Parents should not be forced to have their children baptised to get a place in a State-funded school, Children’s Minister James Reilly has said, adding that it might be possible to change the situation through legislation rather than a referendum.
The deputy leader of Fine Gael said “it was not appropriate” that schools can insist that only children who have been baptised Catholic can get a place in their local school.
He was answering questions on Ireland’s adherence to the UN’s Convention on the Rights of the Child in Geneva, whereby the issue of discrimination on the basis of religion was allowed in schools.
Members of the committee questioned why 96% of schools have a religious patron and more than 89% of schools are under the control of the Catholic Church.
Mr Reilly raised the issue of parents having to baptise their children to get them into their local school.

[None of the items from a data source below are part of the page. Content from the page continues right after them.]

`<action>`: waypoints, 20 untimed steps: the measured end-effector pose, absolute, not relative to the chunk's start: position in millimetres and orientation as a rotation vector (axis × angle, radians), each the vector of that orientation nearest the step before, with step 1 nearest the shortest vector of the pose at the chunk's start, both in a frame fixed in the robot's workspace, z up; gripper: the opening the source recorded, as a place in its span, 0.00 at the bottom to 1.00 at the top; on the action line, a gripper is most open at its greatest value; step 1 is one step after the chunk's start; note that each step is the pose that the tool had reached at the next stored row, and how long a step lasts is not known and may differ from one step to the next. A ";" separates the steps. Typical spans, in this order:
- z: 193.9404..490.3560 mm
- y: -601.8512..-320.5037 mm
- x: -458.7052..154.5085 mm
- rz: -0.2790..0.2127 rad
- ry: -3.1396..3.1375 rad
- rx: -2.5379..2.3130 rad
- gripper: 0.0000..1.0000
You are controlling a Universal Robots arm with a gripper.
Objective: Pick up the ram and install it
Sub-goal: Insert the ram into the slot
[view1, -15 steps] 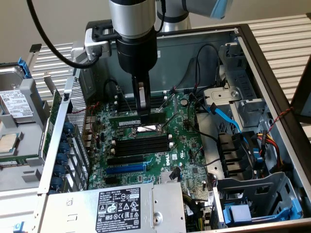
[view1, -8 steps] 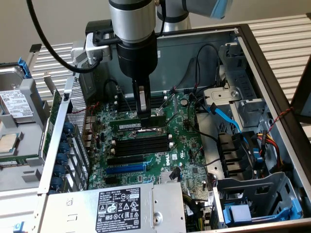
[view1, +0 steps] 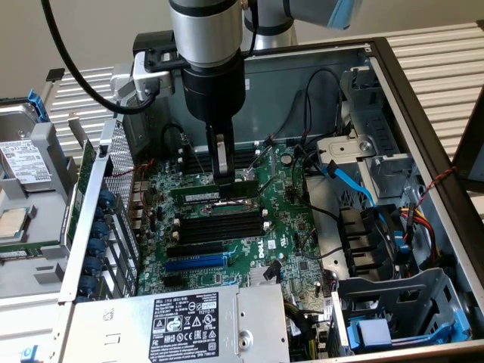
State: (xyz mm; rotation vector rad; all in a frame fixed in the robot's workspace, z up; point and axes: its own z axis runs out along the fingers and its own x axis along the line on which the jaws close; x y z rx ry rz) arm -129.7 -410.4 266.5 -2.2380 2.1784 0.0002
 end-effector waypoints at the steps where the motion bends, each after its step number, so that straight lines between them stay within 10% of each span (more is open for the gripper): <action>1: 266.2 -410.3 -129.7 -0.004 2.179 -2.239 0.14; 20: 253.1 -411.5 -129.3 -0.019 2.184 -2.244 0.14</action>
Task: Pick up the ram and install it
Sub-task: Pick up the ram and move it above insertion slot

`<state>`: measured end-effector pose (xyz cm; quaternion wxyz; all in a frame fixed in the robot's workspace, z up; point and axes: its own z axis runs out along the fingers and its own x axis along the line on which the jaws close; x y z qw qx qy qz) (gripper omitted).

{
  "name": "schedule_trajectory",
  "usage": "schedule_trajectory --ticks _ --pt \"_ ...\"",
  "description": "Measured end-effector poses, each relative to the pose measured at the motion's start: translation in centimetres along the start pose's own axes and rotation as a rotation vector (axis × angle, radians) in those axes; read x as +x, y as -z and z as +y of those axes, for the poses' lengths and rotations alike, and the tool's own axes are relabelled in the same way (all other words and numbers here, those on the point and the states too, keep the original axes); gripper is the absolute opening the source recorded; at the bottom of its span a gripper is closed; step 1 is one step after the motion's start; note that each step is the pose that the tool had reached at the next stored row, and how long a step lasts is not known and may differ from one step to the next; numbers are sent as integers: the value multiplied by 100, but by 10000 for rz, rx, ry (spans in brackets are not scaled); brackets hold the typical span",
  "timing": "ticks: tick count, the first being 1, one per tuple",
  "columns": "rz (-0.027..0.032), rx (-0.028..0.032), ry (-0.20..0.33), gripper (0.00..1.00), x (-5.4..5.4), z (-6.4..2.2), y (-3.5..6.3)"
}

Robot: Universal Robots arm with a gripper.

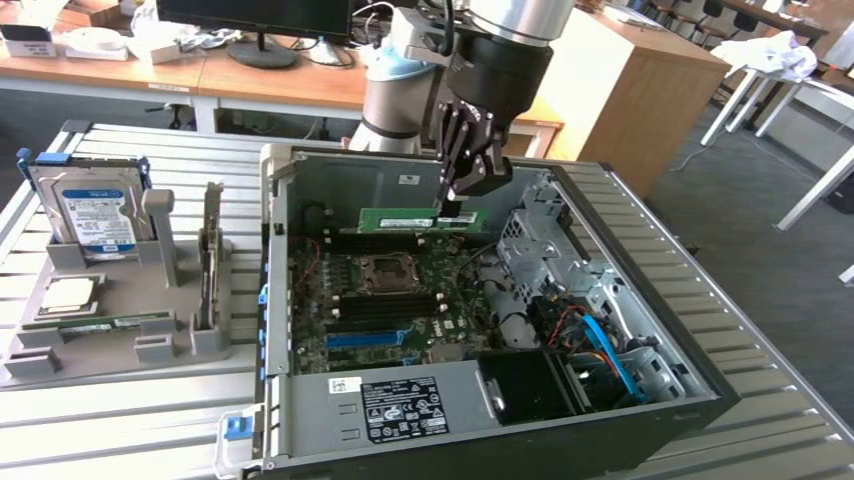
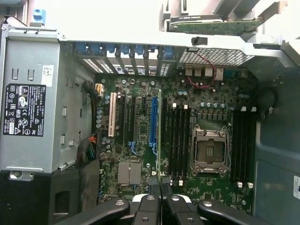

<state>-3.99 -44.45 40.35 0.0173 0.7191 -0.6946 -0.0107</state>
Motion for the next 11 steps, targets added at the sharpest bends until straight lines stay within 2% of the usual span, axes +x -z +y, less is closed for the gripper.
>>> schedule_trajectory --ticks 4,11 --pt "0 0 0 12 -3 -1 0" --pt "0 6 -2 12 -80 -3 0"
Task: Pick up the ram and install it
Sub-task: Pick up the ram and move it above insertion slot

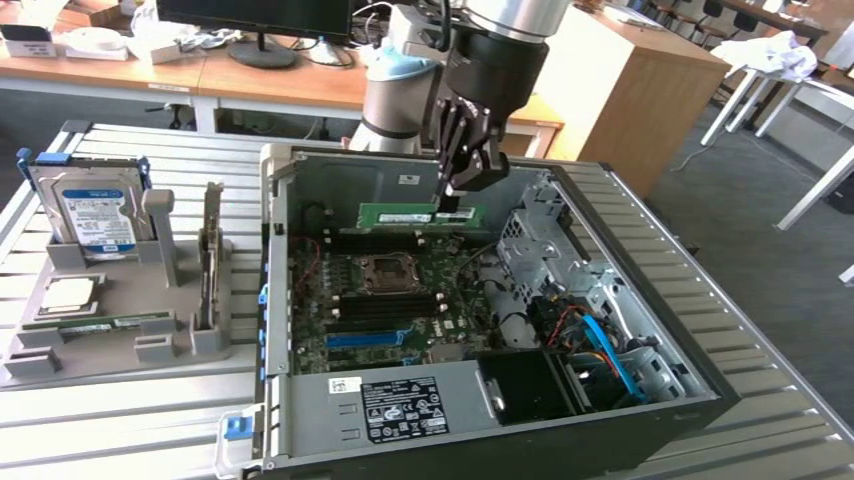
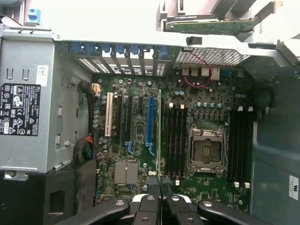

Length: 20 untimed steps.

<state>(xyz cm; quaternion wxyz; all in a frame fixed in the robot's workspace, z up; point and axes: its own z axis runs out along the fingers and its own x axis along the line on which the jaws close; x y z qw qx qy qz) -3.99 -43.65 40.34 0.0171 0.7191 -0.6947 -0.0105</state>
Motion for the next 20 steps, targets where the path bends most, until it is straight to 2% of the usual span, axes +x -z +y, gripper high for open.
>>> schedule_trajectory --ticks 20 --pt "-5 38 -15 12 -297 -10 -4"
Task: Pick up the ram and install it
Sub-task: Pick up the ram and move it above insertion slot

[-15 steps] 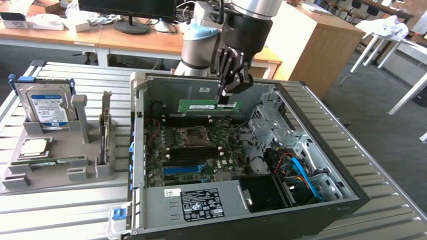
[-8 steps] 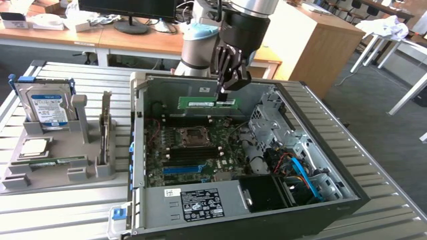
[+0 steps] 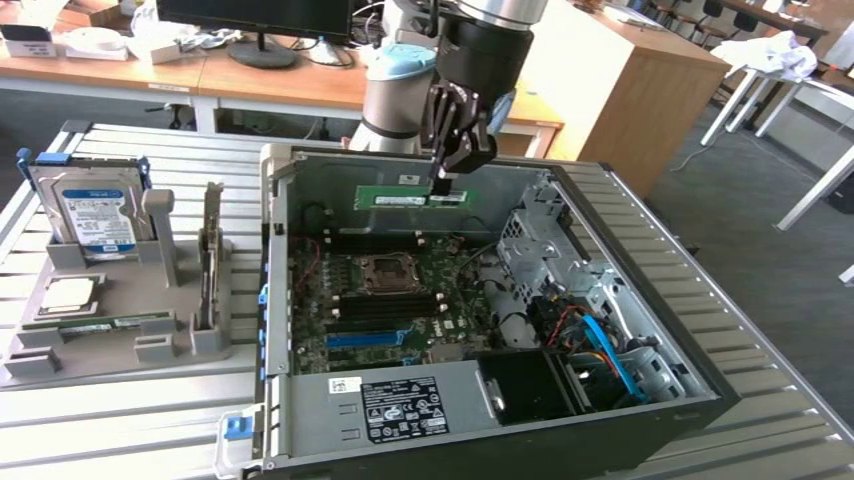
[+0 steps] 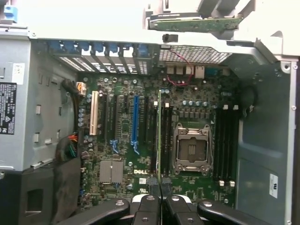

He admitted that while the Government is committed to a more pluralist system, change has been very slow, although 95% of the schools built in the past few years are multi-denominational at the request of their communities.
“We have a much more open and pluralist society now — there are 81 different nationalities in one school I know,” said Mr Reilly. “Patronage is lagging way behind the actuality of our system, with the clearly defined separation of Church and State.
After the day-long hearing, Mr Reilly said: “My personal opinion is that it is not right that people can be discriminated against on the ground of religion either for employment or admittance to school. The Constitution allows religion to protect their ethos, and so they can in effect still do that though the bar has been raised considerably.”
Mr Reilly said one way to change discrimination on the basis of religion is to hold a citizens’ convention and then to have an expert group address it. “If we got the right kind of wording then maybe it could be changed through legislation rather than changing the Constitution,” he said.
The issue was raised with the UN committee by Equate Ireland, which pointed to recent research and found that 46% of people would not choose a Christian school if they had a choice locally, while one in five knew of someone who had baptised their child just to get them into a local school.
It was also raised by Atheist Ireland, a group that accused the State of giving misleading answers when it appeared to suggest that the Admissions to Schools Bill would resolve the discrimination issue.
Atheist Ireland said the report from the UN next month will add to the eight sets of findings from various UN and Council of Europe bodies telling Ireland to stop breaching human rights.
Fianna Fáil, in a pre-election education policy launch, said it wants to end the right of schools to deny access to people who have not been baptised, and increase the number of schools that have religious patronage.
The Irish Human Rights and Equality Commission raised the issue of the State outsourcing children’s services such as health to private bodies that do not necessarily comply with human rights.